The causes of why the United States went to war in 1898 are quite numerous and they include political, economic and social causes.

First of all, from a political perspective, the United States were hoping to gain some of Spain's possessions in the Pacific Ocean, such as the Philippines, Guam or Puerto Rico. This assimilation of overseas possessions would have placed the U.S. In the select set of imperialist powers and gain its status of international power. Further more, the internal political conditions were excellent for external expansion: the West coast had already been reached, while the indigenous populations on the U.S. territory had been more or less dealt with.

From an economic perspective, the opening up of the U.S. To the Pacific Ocean brought about significant trade interests with China and Japan. This meant that territories such as Guam or the Philippines could become excellent naval bases. The economic motivations of this war also included economic interests in Cuba, where U.S. citizens had properties worth around $50 million, from industry segments such as sugar or tobacco. Spanish rule in Cuba could potentially become a problem towards protecting American interests.

Finally, from a social perspective, there was a true expansionist spirit in the United States at that time. The economic successes had brought the U.S. among the world's first countries, but citizens believed that this could be doubled by political and colonial success as well.

The peace treaty established U.S. dominance over the Philippines, Guam, and Puerto Rico, while Cuba received a limited independence. However, the consequences of the war were much greater. The U.S. were now on the imperialist road, like all other powers of the 19th century and were going to play an important part in the wars to follow.

2. T. Roosevelt's terms as U.S. president marked a distinct change from the previous century of U.S. foreign isolation, decreed by George Washington and James Monroe, turning U.S. foreign policy into an active implication in world affairs. In fact, he was the one who added the Roosevelt Corollary to the Monroe Doctrine, which allowed American interventionism in the countries of Latin America if the state of things imposed it.

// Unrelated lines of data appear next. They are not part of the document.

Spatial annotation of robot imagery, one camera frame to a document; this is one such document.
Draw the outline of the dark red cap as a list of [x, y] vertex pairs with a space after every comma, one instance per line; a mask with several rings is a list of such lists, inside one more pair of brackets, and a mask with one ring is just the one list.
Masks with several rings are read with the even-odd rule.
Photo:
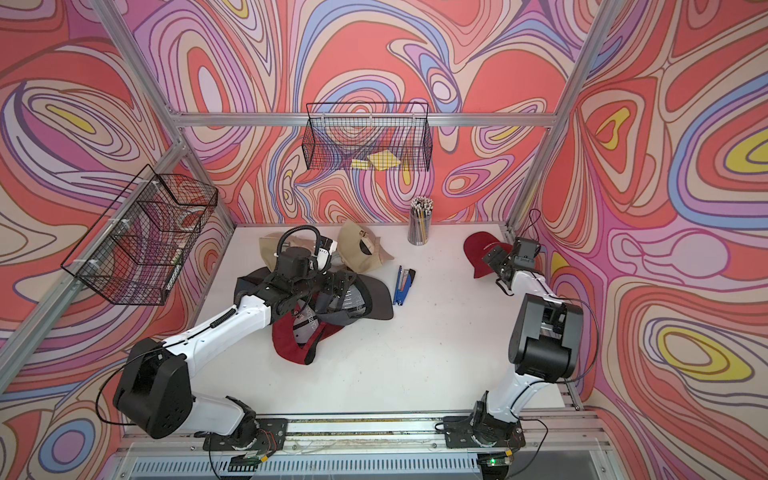
[[337, 334], [342, 326], [322, 321], [309, 307], [289, 311], [272, 325], [272, 345], [282, 359], [298, 365], [314, 362], [318, 345]]
[[469, 235], [463, 243], [465, 257], [473, 268], [473, 278], [479, 279], [493, 272], [483, 258], [495, 247], [500, 246], [506, 253], [513, 249], [512, 245], [500, 241], [489, 232], [481, 231]]

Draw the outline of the dark grey cap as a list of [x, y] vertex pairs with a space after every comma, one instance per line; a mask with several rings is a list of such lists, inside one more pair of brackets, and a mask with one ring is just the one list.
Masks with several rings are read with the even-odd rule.
[[261, 267], [251, 273], [238, 277], [235, 284], [233, 303], [240, 306], [245, 296], [254, 296], [260, 290], [260, 285], [264, 283], [272, 272], [268, 267]]
[[322, 321], [346, 327], [361, 319], [390, 321], [394, 318], [394, 307], [386, 284], [376, 278], [357, 274], [341, 311], [316, 314]]

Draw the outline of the dark red cap front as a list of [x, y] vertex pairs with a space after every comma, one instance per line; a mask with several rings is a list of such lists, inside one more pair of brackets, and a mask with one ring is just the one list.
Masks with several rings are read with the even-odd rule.
[[289, 311], [272, 325], [272, 345], [282, 359], [298, 365], [314, 362], [318, 345], [337, 334], [342, 326], [322, 321], [309, 307]]

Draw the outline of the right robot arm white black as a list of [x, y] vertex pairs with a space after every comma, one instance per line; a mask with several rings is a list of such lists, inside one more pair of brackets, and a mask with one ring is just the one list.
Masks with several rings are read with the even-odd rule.
[[463, 251], [476, 279], [496, 275], [502, 292], [520, 301], [508, 346], [510, 368], [475, 403], [467, 432], [481, 447], [522, 444], [520, 414], [547, 385], [570, 377], [580, 351], [583, 310], [556, 296], [536, 270], [540, 244], [519, 238], [504, 243], [488, 232], [466, 238]]

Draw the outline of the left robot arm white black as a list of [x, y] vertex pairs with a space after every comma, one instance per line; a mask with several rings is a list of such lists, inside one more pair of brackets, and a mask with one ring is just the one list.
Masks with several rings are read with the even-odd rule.
[[344, 297], [355, 280], [349, 271], [321, 269], [305, 248], [288, 248], [261, 282], [239, 287], [223, 312], [163, 341], [139, 341], [120, 374], [114, 407], [153, 439], [194, 432], [249, 448], [261, 431], [255, 411], [231, 396], [194, 393], [192, 378], [245, 336], [308, 311], [313, 300]]

Roosevelt's foreign policy was motivated mainly by economic factors. The two main actions of his presidencies in terms of foreign policy, the Spanish-American War and the building of the Panama channel are clear evidence of this. Both actions were aimed at ensuring better commercial access to the Pacific economic area and to encouraging trading relations with the countries of East Asia, such as Japan and China, as well as the British and French Empires present in the area. The former, for example, with the gaining of the Philippines and Guam populated the Pacific with useful American naval bases which were used for trading, but also for war situation, as in World War II. The building of the Panama Channel facilitated the commercial route from the Atlantic to the Pacific and ensured that this strategic position remained in U.S. influence well into the 20th century.

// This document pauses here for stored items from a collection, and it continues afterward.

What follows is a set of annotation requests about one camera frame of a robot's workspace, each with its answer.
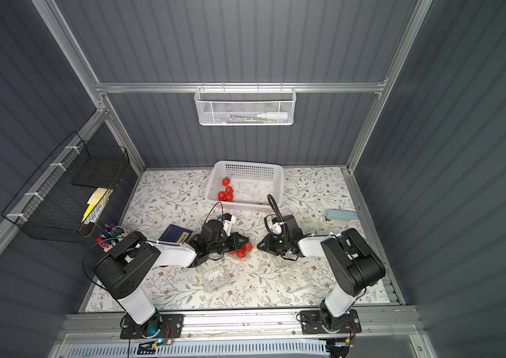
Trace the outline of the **white plastic perforated basket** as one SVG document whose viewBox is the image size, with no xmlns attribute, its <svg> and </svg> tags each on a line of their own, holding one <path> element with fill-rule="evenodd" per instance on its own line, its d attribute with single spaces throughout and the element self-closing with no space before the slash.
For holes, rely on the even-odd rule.
<svg viewBox="0 0 506 358">
<path fill-rule="evenodd" d="M 207 182 L 204 192 L 205 201 L 215 203 L 218 194 L 225 190 L 224 179 L 229 180 L 233 189 L 232 201 L 224 201 L 226 210 L 248 210 L 271 213 L 268 202 L 271 195 L 276 204 L 281 205 L 284 199 L 284 168 L 275 164 L 253 163 L 242 161 L 217 162 Z"/>
</svg>

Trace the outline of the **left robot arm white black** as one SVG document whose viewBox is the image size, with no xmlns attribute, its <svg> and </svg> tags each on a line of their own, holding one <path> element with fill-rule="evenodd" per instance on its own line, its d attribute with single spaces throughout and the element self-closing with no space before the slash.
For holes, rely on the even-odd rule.
<svg viewBox="0 0 506 358">
<path fill-rule="evenodd" d="M 157 266 L 195 268 L 225 254 L 245 255 L 252 249 L 250 240 L 233 232 L 232 225 L 230 219 L 211 219 L 196 234 L 171 225 L 159 240 L 132 231 L 94 266 L 94 276 L 133 323 L 144 325 L 158 315 L 142 288 L 148 273 Z"/>
</svg>

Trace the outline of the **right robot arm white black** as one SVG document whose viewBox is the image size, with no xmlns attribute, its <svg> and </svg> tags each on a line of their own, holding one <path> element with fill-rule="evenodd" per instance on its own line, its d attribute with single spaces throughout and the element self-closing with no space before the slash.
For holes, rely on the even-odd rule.
<svg viewBox="0 0 506 358">
<path fill-rule="evenodd" d="M 339 234 L 305 235 L 293 216 L 280 219 L 275 214 L 266 222 L 266 236 L 257 249 L 288 261 L 319 257 L 326 259 L 336 286 L 319 306 L 319 315 L 299 313 L 299 321 L 307 334 L 324 331 L 336 333 L 350 328 L 356 333 L 353 307 L 366 289 L 386 274 L 386 267 L 367 241 L 354 229 Z"/>
</svg>

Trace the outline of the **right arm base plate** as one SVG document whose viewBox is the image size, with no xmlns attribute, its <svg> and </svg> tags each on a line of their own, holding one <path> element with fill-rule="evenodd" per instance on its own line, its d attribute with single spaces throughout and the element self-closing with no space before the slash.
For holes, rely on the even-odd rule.
<svg viewBox="0 0 506 358">
<path fill-rule="evenodd" d="M 304 335 L 345 334 L 351 337 L 362 332 L 356 310 L 333 317 L 320 310 L 302 310 L 296 315 Z"/>
</svg>

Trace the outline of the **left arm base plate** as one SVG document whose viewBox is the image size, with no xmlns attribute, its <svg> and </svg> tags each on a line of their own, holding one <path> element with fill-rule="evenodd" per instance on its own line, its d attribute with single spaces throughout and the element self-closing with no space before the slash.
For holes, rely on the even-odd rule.
<svg viewBox="0 0 506 358">
<path fill-rule="evenodd" d="M 168 340 L 181 336 L 185 316 L 181 314 L 155 313 L 146 323 L 136 323 L 128 314 L 120 321 L 121 340 Z"/>
</svg>

On the other hand, his foreign policy was also a policy of reaffirmation, of reasserting U.S. global presence. The action entitled the Great White Fleet was a PR and marketing action aimed at expanding the respect for the potential role that the U.S. could play in the international arena. Both of the actions previously mentioned, the Spanish - American War and the building of the Panama Channel war also similarly propagandistic.

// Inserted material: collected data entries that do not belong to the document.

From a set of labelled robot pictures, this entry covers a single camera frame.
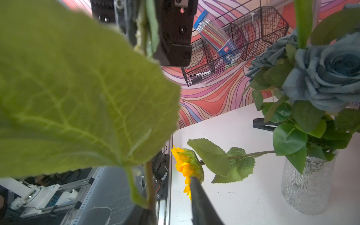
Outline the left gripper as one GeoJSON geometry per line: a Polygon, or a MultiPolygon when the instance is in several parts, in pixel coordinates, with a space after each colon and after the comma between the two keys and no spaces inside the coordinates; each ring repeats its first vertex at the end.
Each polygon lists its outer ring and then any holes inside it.
{"type": "Polygon", "coordinates": [[[197,1],[90,1],[92,16],[123,33],[161,66],[186,67],[197,1]]]}

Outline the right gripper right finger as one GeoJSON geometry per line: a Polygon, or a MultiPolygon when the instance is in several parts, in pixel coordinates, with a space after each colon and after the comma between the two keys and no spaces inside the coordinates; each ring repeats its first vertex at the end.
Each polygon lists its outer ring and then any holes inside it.
{"type": "Polygon", "coordinates": [[[197,177],[190,179],[193,225],[223,225],[197,177]]]}

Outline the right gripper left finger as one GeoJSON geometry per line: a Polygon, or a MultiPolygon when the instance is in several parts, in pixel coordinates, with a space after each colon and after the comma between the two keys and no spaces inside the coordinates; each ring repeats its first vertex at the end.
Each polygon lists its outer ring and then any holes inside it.
{"type": "Polygon", "coordinates": [[[157,225],[158,219],[154,211],[135,206],[124,225],[157,225]]]}

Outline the yellow sunflower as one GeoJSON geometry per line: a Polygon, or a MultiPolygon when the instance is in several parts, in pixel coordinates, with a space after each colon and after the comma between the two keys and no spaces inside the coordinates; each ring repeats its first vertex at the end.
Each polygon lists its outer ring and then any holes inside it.
{"type": "Polygon", "coordinates": [[[232,147],[225,152],[218,145],[208,139],[190,139],[187,144],[191,149],[173,146],[171,153],[175,158],[175,169],[185,178],[183,192],[192,198],[190,188],[191,178],[195,177],[200,183],[204,181],[203,167],[207,167],[215,174],[212,183],[240,182],[253,173],[256,158],[275,151],[261,151],[247,154],[244,149],[232,147]]]}
{"type": "Polygon", "coordinates": [[[1,1],[2,178],[122,167],[155,212],[151,160],[180,91],[115,28],[58,1],[1,1]]]}

3. Probably one of the most interesting and difficult questions is raised by Samantha Power in her "A Problem From Hell: American in the Age of Genocide." It refers to why the American decision factors, despite constantly vowing to never let it happen again after each genocide, continue to fail finding the appropriate solutions by which genocide can be stopped.

Obviously, it often happened that U.S. decision factors have found solutions, such NATO air strikes, for example, in the case of Serbian genocide in former Yugoslavian republics, but these were only punctual solutions for problems. They were not the types of solutions that have prevented genocides from occurring in other conditions and situations.

One of the reasons for this is that there generally is no international cooperation in these issues or, if it is, it is always post-genocide, as in large international tribunals judging… [END OF PREVIEW]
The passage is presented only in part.